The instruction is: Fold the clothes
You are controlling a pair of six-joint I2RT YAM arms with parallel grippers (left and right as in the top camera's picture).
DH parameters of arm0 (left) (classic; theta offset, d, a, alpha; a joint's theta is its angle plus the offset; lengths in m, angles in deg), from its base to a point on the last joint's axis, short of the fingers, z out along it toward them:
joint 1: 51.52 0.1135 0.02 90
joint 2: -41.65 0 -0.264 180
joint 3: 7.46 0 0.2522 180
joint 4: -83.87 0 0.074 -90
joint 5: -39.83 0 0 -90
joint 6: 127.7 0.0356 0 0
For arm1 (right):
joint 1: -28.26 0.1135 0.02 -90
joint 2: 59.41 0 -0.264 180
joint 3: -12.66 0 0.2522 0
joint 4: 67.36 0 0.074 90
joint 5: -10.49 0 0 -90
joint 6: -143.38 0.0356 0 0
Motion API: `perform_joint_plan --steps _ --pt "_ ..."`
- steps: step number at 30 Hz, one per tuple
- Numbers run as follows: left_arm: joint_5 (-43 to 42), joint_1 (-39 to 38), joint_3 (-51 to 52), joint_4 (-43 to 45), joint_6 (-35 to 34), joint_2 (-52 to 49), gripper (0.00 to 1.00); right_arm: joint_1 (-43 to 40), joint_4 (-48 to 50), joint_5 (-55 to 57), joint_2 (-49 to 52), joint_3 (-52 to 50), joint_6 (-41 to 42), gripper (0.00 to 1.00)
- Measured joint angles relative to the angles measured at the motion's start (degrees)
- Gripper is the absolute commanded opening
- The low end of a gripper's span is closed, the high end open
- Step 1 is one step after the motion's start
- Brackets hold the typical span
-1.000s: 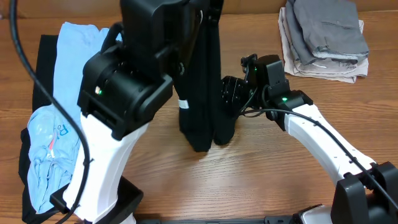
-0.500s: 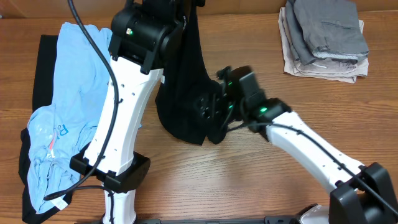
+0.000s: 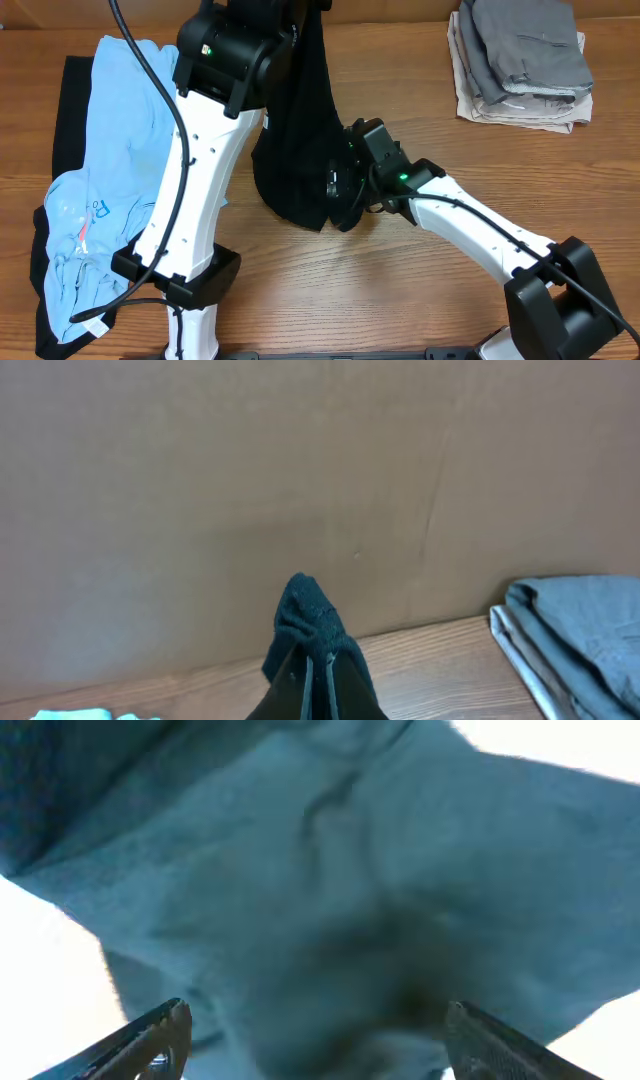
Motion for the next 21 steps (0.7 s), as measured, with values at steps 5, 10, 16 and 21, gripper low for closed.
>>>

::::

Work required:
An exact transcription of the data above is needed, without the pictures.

Answer to this problem:
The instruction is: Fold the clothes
You are controlling a pair of six-joint I2RT YAM arms with parallel grippers (left and right as in the top camera's picture).
DH parameters of arm0 (left) (classic; theta offset, d, a, alpha; a joint's theta is its angle plus the offset; lengths in m, angles in deg), from its base to a point on the last joint's axis, short of the fingers, z out along it toward them:
joint 1: 51.52 0.1135 0.02 90
joint 2: -41.65 0 -0.264 180
joint 3: 7.46 0 0.2522 180
joint 4: -83.87 0 0.074 -90
joint 5: -39.83 0 0 -90
joint 6: 127.7 0.0356 0 0
For arm1 (right):
joint 1: -28.26 0.1135 0.02 -90
joint 2: 59.41 0 -0.264 180
joint 3: -12.66 0 0.2522 0
joint 4: 67.36 0 0.074 90
joint 5: -10.49 0 0 -90
joint 6: -143.38 0.0356 0 0
Motion API: `perform_joint_plan --steps _ --pt "_ ..."`
- steps: step number at 30 Hz, one per tuple
- Numbers run as follows: left_arm: joint_5 (-43 to 42), joint_1 (-39 to 38), joint_3 (-51 to 52), joint_4 (-43 to 45), joint_6 (-35 to 34), joint_2 (-52 to 49), gripper (0.00 to 1.00); right_arm: joint_1 (-43 to 40), joint_4 (-48 to 50), joint_5 (-55 to 57), joint_2 (-49 to 52), joint_3 (-52 to 50), joint_6 (-41 to 42), gripper (0.00 to 1.00)
- Measured joint angles relative to the angles measured at the motion's start (degrees)
- Gripper is the absolute commanded opening
- The low end of a gripper's span is closed, the high end open
- Step 1 is one step after the motion's start
- Brackets hold the typical span
-1.000s: 
-0.500s: 
+0.000s: 
Motion for the next 21 steps (0.7 s), as measured, with values at steps 5, 10, 16 and 21, gripper low for closed.
>>>

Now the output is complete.